What you should do:
Reproduce the data exactly and drop any pictures it holds.

Collected material:
*** Begin section ***
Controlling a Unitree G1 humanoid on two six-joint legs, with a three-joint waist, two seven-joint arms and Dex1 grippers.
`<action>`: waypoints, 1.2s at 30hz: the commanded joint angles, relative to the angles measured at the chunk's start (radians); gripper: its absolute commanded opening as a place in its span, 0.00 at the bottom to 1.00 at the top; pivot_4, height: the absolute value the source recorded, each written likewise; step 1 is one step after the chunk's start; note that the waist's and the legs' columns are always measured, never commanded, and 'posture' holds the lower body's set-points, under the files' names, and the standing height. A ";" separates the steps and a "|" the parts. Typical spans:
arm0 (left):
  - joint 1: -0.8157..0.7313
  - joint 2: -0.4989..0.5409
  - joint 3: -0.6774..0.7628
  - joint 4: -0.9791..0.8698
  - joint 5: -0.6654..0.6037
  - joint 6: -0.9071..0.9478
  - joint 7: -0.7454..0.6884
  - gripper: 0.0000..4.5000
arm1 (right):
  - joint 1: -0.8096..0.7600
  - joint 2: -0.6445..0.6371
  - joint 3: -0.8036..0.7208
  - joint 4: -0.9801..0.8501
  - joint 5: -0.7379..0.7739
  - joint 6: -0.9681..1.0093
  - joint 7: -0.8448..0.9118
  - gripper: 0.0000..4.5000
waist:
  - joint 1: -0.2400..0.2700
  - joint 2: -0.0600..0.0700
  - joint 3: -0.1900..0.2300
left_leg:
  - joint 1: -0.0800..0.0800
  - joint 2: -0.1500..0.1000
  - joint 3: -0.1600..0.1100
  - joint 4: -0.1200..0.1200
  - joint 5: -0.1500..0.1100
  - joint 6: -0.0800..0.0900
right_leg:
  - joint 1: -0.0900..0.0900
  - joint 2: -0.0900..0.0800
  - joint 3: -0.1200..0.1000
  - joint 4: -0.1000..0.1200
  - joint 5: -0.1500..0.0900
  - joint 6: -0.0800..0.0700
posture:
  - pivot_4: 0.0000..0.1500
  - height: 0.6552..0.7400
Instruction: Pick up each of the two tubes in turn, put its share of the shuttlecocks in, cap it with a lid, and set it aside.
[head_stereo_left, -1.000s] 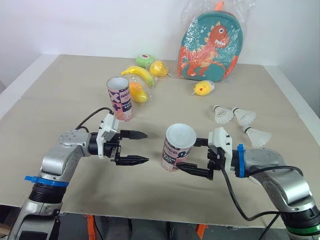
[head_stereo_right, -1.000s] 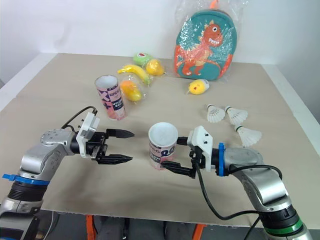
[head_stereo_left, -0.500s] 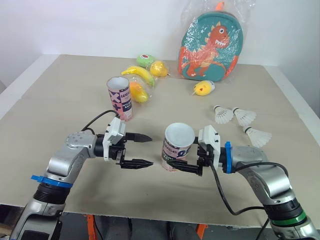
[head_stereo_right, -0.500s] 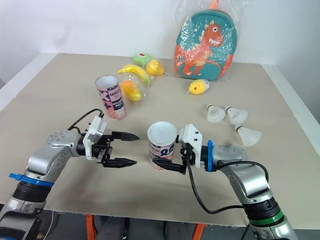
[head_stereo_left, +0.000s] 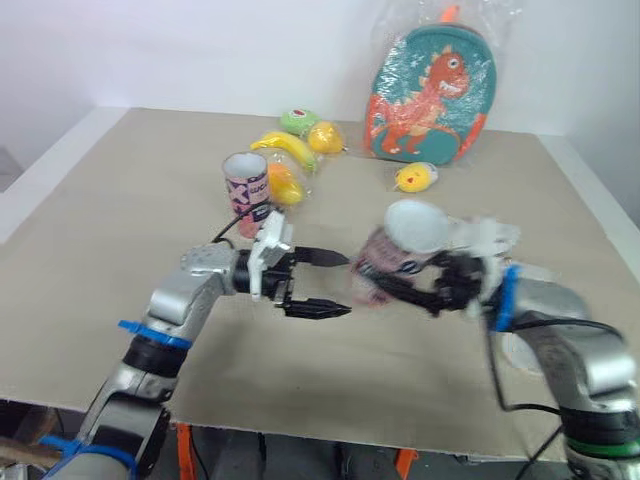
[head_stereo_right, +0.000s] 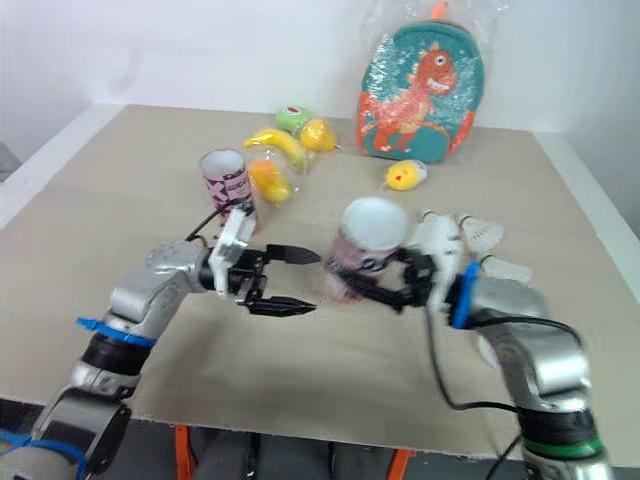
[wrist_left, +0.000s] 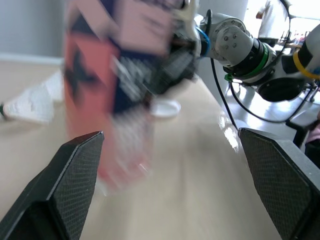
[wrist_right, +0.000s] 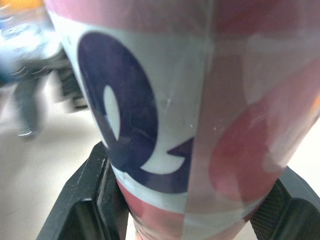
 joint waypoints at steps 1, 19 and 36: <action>-0.036 -0.041 -0.024 0.043 0.031 -0.039 0.013 1.00 | 0.024 -0.048 -0.262 0.069 0.038 0.008 -0.087 0.67 | -0.002 0.000 0.000 | 0.000 -0.001 0.001 0.000 0.000 0.000 | 0.000 -0.001 0.001 -0.001 0.000 0.000 | 1.00 0.88; -0.150 -0.229 -0.040 0.281 0.136 -0.126 0.082 1.00 | 0.053 -0.066 -0.448 0.505 -0.105 -0.028 -0.386 0.67 | -0.024 0.013 0.000 | 0.004 -0.002 0.001 -0.001 0.002 0.003 | 0.002 0.000 0.004 0.000 0.001 0.002 | 1.00 0.88; -0.103 -0.201 -0.043 0.234 0.140 -0.107 0.086 1.00 | 0.078 -0.090 -0.313 0.691 -0.201 -0.154 -0.328 0.99 | -0.034 0.023 0.001 | 0.006 -0.006 -0.001 0.000 0.003 0.004 | 0.008 -0.001 0.007 0.000 -0.003 0.010 | 1.00 0.88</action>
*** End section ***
Result below:
Controlling a Unitree G1 humanoid on two six-joint legs, with a three-joint waist, two seven-joint arms and Dex1 grippers.
`<action>`: waypoints, 1.2s at 30hz: the commanded joint angles, relative to the angles measured at the chunk's start (radians); gripper: its absolute commanded opening as a place in its span, 0.00 at the bottom to 1.00 at the top; pivot_4, height: the absolute value the source recorded, each written likewise; step 1 is one step after the chunk's start; note that the waist's and the legs' columns are always measured, never commanded, and 'posture' holds the lower body's set-points, under the files' names, and the standing height. A ";" separates the steps and a "|" the parts. Typical spans:
arm0 (left):
  - joint 1: -0.8157..0.7313
  - joint 2: -0.4989..0.5409
  - joint 3: -0.6774..0.7628
  - joint 4: -0.9791..0.8698
  - joint 5: -0.6654..0.6037
  - joint 6: -0.9071..0.9478
  - joint 7: -0.7454..0.6884
  - gripper: 0.0000..4.5000
arm1 (right):
  - joint 1: -0.8096..0.7600
  - joint 2: -0.6445..0.6371
  - joint 3: -0.8036..0.7208
  - joint 4: -0.9801..0.8501
  - joint 5: -0.7379..0.7739
  - joint 6: -0.9681..1.0093
  - joint 7: -0.8448..0.9118
  - gripper: 0.0000..4.5000
waist:
  - joint 1: -0.2400..0.2700
  - joint 2: -0.0600..0.0700
  - joint 3: -0.1900..0.2300
left_leg:
  - joint 1: -0.0800..0.0800
  - joint 2: -0.1500..0.1000
  - joint 3: -0.1600..0.1100
  - joint 4: -0.1200..0.1200
  - joint 5: -0.1500..0.1100
  - joint 6: -0.0800..0.0900
right_leg:
  - joint 1: -0.0900..0.0900
  - joint 2: -0.0900..0.0800
  - joint 3: -0.1200..0.1000
  - joint 4: -0.1000..0.1200
  - joint 5: -0.1500..0.0900
  - joint 6: -0.0800..0.0700
posture:
  - pivot_4: 0.0000..0.1500
  - height: 0.6552..0.7400
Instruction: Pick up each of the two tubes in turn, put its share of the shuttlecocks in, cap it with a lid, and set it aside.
[head_stereo_left, -1.000s] 
[head_stereo_right, -1.000s] 
[head_stereo_left, -0.500s] 
[head_stereo_right, -0.500s] 
[head_stereo_left, +0.000s] 
[head_stereo_right, +0.000s] 
[wrist_left, +0.000s] 
[wrist_right, +0.000s] 
 joint waypoints at steps 1, 19 and 36: <action>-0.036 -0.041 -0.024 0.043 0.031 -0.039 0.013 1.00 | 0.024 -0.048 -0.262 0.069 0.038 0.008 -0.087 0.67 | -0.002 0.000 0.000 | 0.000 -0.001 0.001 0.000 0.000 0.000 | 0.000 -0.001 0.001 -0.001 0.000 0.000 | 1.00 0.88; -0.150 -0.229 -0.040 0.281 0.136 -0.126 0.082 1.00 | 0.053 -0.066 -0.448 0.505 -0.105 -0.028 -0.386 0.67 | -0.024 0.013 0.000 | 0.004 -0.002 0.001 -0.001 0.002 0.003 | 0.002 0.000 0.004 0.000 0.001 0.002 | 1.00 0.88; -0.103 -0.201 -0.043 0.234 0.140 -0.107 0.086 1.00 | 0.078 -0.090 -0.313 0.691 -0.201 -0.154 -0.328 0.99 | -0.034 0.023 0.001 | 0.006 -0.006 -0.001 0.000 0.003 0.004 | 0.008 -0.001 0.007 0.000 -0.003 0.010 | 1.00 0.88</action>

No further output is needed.